MYCIN incorporated a calculus of uncertainty called certainty factors (see Chapter 14), which seemed (at the time) to fit well with how doctors assessed the impact of evidence on the diagnosis. Other approaches to medical diagnosis were also followed. At Rutgers University, Saul Amarel's Computers in Biomedicine project began an ambitious attempt to diagnose diseases based on explicit knowledge of the causal mechanisms of the disease process.
Meanwhile, large groups at MIT and the New England Medical Center were pursuing an approach to diagnosis and treatment based on the theories of probability and utility. Their aim was to build systems that gave provably optimal medical recommendations. In medicine, the Stanford approach using rules provided by doctors proved more popular at first. But another probabilistic reasoning system, PROSPECTOR (Duda et al., 1979), generated enormous publicity by recommending exploratory drilling at a geological site that proved to contain a large molybdenum deposit. The importance of domain knowledge was also apparent in the area of understanding natural language. Although Winograd's SHRDLU system for understanding natural language had engendered a good deal of excitement, its dependence on syntactic analysis caused some of the same problems as occurred in the early machine translation work.
It was able to overcome ambiguity and understand pronoun references, but this was mainly because it was designed specifically for one area—the blocks world. Several researchers, including Eugene Charniak, a fellow graduate student of Winograd's at MIT, suggested that robust language understanding would require general knowledge about the world and a general method for using that knowledge. At Yale, the linguist-turned-Al-researcher Roger Schank emphasized this point by claiming, "There is no such thing as syntax," which upset a lot of linguists, but did serve to start a useful discussion. Schank and his students built a series of programs (Schank and Abelson, 1977; Schank and Riesbeck, 1981; Dyer, 1983) that all had the task of understanding natural language. The emphasis, however, was less on language per se and more on the problems of representing and reasoning with the knowledge required for language understanding.
The problems included representing stereotypical situations (Cullingford, 1981), describing human memory organization (Rieger, 1976; Kolodner, 1983), and understanding plans and goals (Wilensky, 1983). William Woods (1973) built the LUNAR system, which allowed geologists to ask questions in English about the rock samples brought back by the Apollo moon mission. LUNAR was the first natural language program that was used by people other than the system's author to get real work done. Since then, many natural language programs have been used as interfaces to databases. The widespread growth of applications to real-world problems caused a concomitant increase in the demands for workable knowledge representation schemes.

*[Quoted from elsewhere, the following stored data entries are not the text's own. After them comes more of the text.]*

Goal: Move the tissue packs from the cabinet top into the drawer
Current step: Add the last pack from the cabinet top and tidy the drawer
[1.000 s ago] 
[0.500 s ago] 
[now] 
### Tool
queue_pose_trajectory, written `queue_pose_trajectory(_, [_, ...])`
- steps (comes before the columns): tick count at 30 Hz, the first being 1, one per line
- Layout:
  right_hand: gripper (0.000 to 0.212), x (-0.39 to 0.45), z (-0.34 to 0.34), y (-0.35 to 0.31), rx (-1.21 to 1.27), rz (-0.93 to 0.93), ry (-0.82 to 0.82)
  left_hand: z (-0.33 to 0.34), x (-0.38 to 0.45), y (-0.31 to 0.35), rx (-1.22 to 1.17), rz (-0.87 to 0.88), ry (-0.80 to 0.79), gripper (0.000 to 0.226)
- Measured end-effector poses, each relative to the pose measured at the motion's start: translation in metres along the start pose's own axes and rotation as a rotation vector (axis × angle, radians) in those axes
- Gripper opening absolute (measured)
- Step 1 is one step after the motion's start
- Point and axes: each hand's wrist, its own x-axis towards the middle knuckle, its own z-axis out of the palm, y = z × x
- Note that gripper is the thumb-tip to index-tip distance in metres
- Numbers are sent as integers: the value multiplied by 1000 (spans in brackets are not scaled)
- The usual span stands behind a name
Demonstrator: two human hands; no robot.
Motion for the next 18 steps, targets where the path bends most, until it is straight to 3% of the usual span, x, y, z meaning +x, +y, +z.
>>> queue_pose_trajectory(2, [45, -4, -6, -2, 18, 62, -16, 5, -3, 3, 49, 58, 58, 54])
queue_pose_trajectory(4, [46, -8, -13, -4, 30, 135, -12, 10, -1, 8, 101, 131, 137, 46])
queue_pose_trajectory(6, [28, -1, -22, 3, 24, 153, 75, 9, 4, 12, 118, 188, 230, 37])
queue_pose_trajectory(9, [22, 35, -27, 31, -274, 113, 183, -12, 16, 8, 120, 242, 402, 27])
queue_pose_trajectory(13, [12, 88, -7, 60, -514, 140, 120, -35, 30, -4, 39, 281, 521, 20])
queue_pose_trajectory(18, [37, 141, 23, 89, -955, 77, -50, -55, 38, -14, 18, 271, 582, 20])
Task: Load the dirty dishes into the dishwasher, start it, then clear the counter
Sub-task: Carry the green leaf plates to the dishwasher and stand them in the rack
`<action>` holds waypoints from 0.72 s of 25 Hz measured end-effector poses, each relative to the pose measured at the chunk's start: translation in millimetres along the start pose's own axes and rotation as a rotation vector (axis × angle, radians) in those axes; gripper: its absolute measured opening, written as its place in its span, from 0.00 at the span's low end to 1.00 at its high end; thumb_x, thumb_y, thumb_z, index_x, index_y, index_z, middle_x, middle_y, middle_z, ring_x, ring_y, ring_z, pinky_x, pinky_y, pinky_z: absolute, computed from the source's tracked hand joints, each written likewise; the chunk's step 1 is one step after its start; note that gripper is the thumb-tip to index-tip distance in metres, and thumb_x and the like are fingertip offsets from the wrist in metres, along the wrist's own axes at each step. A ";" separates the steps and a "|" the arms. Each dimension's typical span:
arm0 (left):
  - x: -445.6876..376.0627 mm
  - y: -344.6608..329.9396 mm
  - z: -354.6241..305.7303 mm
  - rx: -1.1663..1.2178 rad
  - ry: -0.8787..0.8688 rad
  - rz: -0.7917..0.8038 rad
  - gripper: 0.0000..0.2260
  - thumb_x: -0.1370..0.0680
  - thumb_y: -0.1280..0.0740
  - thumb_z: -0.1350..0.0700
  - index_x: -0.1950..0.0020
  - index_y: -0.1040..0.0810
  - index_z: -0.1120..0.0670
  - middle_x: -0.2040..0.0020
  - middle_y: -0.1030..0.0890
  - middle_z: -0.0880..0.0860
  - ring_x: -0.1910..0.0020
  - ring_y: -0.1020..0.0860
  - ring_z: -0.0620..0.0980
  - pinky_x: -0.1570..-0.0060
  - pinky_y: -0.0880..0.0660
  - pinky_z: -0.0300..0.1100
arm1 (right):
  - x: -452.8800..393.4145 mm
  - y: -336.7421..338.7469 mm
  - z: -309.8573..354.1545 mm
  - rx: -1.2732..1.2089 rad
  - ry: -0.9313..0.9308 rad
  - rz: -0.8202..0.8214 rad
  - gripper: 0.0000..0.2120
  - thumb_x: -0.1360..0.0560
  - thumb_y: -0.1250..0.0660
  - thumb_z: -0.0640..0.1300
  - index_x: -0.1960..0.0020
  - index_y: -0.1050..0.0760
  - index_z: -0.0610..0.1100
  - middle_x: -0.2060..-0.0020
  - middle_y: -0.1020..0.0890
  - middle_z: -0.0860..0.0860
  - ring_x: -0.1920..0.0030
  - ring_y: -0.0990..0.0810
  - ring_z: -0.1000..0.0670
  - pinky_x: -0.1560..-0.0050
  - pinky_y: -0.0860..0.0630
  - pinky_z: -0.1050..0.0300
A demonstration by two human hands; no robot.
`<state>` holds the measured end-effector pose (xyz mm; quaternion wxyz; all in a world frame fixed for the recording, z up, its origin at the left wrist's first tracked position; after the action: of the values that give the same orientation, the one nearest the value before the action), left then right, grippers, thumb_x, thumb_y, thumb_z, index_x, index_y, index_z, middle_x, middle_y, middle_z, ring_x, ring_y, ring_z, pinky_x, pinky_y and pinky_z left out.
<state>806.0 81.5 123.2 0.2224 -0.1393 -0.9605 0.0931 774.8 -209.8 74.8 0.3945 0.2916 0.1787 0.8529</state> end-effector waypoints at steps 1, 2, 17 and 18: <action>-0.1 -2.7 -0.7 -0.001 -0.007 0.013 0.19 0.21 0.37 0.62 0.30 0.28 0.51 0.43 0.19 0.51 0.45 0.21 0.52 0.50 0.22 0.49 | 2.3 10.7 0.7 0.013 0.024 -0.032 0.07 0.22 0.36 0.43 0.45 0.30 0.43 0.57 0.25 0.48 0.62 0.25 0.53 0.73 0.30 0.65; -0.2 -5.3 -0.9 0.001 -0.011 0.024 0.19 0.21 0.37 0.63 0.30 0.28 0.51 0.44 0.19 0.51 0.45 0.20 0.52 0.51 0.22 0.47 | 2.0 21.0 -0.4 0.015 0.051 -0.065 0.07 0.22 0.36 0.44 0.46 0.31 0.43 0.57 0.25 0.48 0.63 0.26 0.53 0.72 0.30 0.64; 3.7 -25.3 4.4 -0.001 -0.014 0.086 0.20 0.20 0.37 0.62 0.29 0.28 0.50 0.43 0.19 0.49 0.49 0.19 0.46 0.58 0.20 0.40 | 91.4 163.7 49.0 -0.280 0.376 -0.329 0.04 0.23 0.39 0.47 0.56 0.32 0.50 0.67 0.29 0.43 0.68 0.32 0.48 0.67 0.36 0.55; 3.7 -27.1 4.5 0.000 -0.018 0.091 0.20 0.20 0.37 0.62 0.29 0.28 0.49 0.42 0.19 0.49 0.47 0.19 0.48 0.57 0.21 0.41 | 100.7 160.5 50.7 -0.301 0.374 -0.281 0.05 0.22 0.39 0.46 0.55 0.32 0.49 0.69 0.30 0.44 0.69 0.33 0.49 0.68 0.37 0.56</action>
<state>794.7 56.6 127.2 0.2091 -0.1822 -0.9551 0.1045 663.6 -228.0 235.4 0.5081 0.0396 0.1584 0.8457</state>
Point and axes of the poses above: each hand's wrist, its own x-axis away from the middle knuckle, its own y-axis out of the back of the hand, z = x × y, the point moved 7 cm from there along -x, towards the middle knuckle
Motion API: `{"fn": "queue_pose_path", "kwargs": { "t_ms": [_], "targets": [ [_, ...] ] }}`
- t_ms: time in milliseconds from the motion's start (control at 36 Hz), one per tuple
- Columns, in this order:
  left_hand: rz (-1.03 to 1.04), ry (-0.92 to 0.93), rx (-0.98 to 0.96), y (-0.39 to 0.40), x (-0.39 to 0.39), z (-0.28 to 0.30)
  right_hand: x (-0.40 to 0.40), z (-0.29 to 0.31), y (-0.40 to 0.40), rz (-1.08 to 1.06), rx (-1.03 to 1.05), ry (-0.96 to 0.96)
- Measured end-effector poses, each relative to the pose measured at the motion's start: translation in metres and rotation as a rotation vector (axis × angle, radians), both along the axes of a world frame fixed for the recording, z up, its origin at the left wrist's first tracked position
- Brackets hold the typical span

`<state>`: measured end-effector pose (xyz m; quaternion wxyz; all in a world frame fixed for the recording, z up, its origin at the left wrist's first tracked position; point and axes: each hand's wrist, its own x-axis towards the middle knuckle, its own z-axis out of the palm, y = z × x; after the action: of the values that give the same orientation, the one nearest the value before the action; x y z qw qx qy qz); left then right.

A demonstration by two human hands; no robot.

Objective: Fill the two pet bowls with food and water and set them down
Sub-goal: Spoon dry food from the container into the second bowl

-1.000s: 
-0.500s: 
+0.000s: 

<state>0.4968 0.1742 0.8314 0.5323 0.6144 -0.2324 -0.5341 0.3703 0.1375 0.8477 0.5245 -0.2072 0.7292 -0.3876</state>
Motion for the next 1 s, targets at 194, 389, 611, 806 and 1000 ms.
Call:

A large number of different representation languages were developed. Some were based on logic—for example, the Prolog language became popular in Europe, and the PLANNER family in the United States. Others, following Minsky's idea of frames (1975), adopted a rather more structured approach, collecting together facts about particular object and event types, and arranging the types into a large taxonomic hierarchy analogous to a biological taxonomy.